Grossi’s personal visit to KNPP allowed him and the IAEA to independently assess the situation through timely access. According to Reuters, Grossi concluded that ‘the danger or possibility of a nuclear accident has emerged near here…’ One major facet leading to this danger has to do with the four RBMK-1000 reactors that are projected to shut by 2031; Two of them are terminated permanently,  one is scheduled for regular shutdown, but none have an extra protective shell. 

Grossi made remarks on the most important parts of the KNPP according to Russia’s Tass news agency, saying ‘… the reactor hall, the turbine hall, the control room, and every other essential part of the station, and the storage of the spent fuel as well…” were functioning ‘very close to normal conditions.’ 

The IAEA director was also said to have visited both the KNPP and Kursk II NPP which is currently under construction. Rosatom claims Grossi saw KNPP unit 3 operate at its installed capacity and a demonstration of the design features of the RBMK reactors. The ultimate results of the visit are to be discussed by Grossi and Likhachev sometime in the near future. 

In Grossi’s official statement, he emphasized ‘… the safety and security of nuclear facilities must, under no circumstances, be endangered… It is imperative that the seven indispensable pillars of nuclear safety during an armed conflict and the five concrete principals… be respected.’  

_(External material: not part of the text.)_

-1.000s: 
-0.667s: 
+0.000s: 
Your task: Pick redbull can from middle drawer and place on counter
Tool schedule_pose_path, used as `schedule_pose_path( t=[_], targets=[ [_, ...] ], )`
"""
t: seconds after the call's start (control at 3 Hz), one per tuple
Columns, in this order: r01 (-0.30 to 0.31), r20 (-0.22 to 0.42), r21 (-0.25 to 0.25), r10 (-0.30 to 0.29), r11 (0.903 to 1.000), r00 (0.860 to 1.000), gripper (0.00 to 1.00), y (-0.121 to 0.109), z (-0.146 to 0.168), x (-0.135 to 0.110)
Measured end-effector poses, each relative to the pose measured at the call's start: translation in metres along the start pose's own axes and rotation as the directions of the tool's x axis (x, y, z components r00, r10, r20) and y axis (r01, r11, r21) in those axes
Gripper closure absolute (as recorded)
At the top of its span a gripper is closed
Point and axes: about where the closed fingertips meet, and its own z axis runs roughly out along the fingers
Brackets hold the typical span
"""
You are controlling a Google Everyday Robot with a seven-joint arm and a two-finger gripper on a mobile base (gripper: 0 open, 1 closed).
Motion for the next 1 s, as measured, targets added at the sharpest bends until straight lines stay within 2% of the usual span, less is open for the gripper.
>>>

The rising military tensions around the KNPP highlight the critical need for global vigilance regarding nuclear safety in warfare areas. Grossi’s personal visit underscores the imminent danger of military attacks in such close proximity to nuclear sites. The effects of the terrible nuclear disaster in Chernobyl in the 1980’s are still felt to this day, contaminating hundreds of thousands of square kilometers of land in Russia, Belarus, and Ukraine, and an area of around 30 kilometers around the plant remaining uninhabitable. Safeguarding nuclear facilities especially in times of military conflict is vital in preventing another nuclear catastrophe with potentially widespread consequences.